= Sister chromatids =

Two identical copies of a chromosome joined at the centromere

The paternal (blue) chromosome and the maternal (pink) chromosome are homologous chromosomes. Following chromosomal DNA replication, the blue chromosome is composed of two identical sister chromatids and the pink chromosome is composed of two identical sister chromatids. In mitosis, the sister chromatids separate into the daughter cells, but are now referred to as chromosomes (rather than chromatids) much in the way that one child is not referred to as a single twin.

Schematic karyogram of a human, showing a diploid set of chromosomes as seen in the G_{0} and G_{1} phases of the cell cycle (before DNA synthesis), including the chromosome 3 pair to the left in blue box at top center. To the right in that box, it also shows the chromosome 3 pair after DNA synthesis but before cell division (including the G_{2} phase and metaphase), wherein each paired "chromosome arm" is a sister chromatid.

A sister chromatid refers to the identical copies (chromatids) formed by the DNA replication of a chromosome, with both copies joined together by a common centromere. In other words, a sister chromatid may also be said to be 'one-half' of the duplicated chromosome. A pair of sister chromatids is called a dyad. A full set of sister chromatids is created during the synthesis (S) phase of interphase, when all the chromosomes in a cell are replicated. The two sister chromatids are separated from each other into two different cells during mitosis or during the second division of meiosis.

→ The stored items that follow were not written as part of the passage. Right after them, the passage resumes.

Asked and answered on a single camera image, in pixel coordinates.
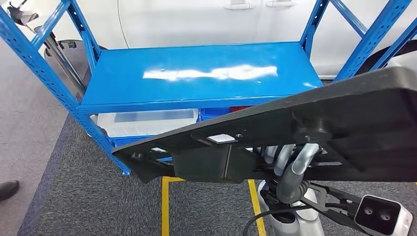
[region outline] blue metal shelf
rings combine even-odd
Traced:
[[[257,105],[321,85],[298,42],[106,50],[79,110]]]
[[[90,114],[204,108],[201,119],[205,120],[227,112],[224,107],[257,105],[321,86],[309,57],[329,2],[362,37],[338,81],[354,76],[411,0],[389,0],[369,29],[341,0],[317,0],[299,42],[100,50],[75,0],[61,0],[32,43],[0,7],[0,36],[128,175],[130,170],[112,155],[113,143],[143,137],[109,138]],[[83,39],[92,73],[81,103],[38,53],[64,11]],[[373,69],[383,67],[416,34],[416,25],[414,20]]]

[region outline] yellow floor tape
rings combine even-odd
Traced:
[[[162,236],[169,236],[169,183],[184,181],[181,178],[177,177],[162,177]],[[259,206],[258,195],[256,192],[256,185],[253,179],[248,180],[250,198],[252,200],[253,211],[255,215],[261,213],[261,207]],[[262,218],[256,220],[256,225],[258,227],[259,236],[267,236],[265,231],[264,221]]]
[[[250,198],[252,199],[253,211],[255,212],[255,215],[257,215],[261,213],[261,207],[259,206],[259,199],[258,199],[258,194],[256,191],[255,181],[253,179],[248,179],[248,184],[249,184]],[[258,235],[267,236],[267,233],[265,231],[264,221],[262,218],[259,218],[256,220],[256,225],[258,226]]]

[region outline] black plastic plate
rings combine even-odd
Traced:
[[[245,148],[319,143],[328,154],[313,159],[306,180],[416,181],[416,121],[416,75],[387,68],[124,145],[114,155],[144,182],[241,182],[274,178]],[[234,141],[209,138],[219,134]],[[156,161],[169,156],[173,164]],[[327,162],[342,165],[318,164]],[[216,171],[195,171],[205,168]]]

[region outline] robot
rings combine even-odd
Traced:
[[[263,212],[243,235],[267,217],[276,236],[323,236],[322,214],[367,235],[406,236],[414,217],[400,203],[314,181],[416,181],[416,120],[416,75],[393,67],[156,135],[114,155],[145,183],[161,176],[263,179]],[[158,161],[170,156],[172,163]],[[326,203],[327,194],[339,203]]]

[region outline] camera lens
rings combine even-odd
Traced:
[[[365,214],[367,214],[367,215],[371,215],[374,211],[372,210],[372,208],[370,208],[370,207],[367,207],[367,208],[365,208]]]
[[[381,219],[387,221],[387,220],[390,220],[391,219],[391,216],[389,214],[387,214],[387,213],[382,213],[381,214]]]

Compare sister chromatids to homologous chromosomes, which are the two different copies of a chromosome that diploid organisms (like humans) inherit, one from each parent. Sister chromatids are by and large identical (since they carry the same alleles, also called variants or versions, of genes) because they derive from one original chromosome. An exception is towards the end of meiosis, after crossing over has occurred, because sections of each sister chromatid may have been exchanged with corresponding sections of the homologous chromatids with which they are paired during meiosis. Homologous chromosomes might or might not be the same as each other because they derive from different parents.

There is evidence that, in some species, sister chromatids are the preferred template for DNA repair.
Sister chromatid cohesion is essential for the correct distribution of genetic information between daughter cells and the repair of damaged chromosomes. Defects in this process may lead to aneuploidy and cancer, especially when checkpoints fail to detect DNA damage or when incorrectly attached mitotic spindles do not function properly.

==Mitosis==

Condensation and resolution of human sister chromatids in early mitosis

Mitotic recombination is primarily a result of DNA repair processes responding to spontaneous or induced damages. Homologous recombinational repair during mitosis is largely limited to interaction between nearby sister chromatids that are present in a cell subsequent to DNA replication but prior to cell division. Due to the special nearby relationship they share, sister chromatids are not only preferred over distant homologous chromatids as substrates for recominational repair, but have the capacity to repair more DNA damage than do homologs.

==Meiosis==
Studies with the budding yeast Saccharomyces cerevisiae indicate that inter-sister recombination occurs frequently during meiosis, and up to one-third of all recombination events occur between sister chromatids.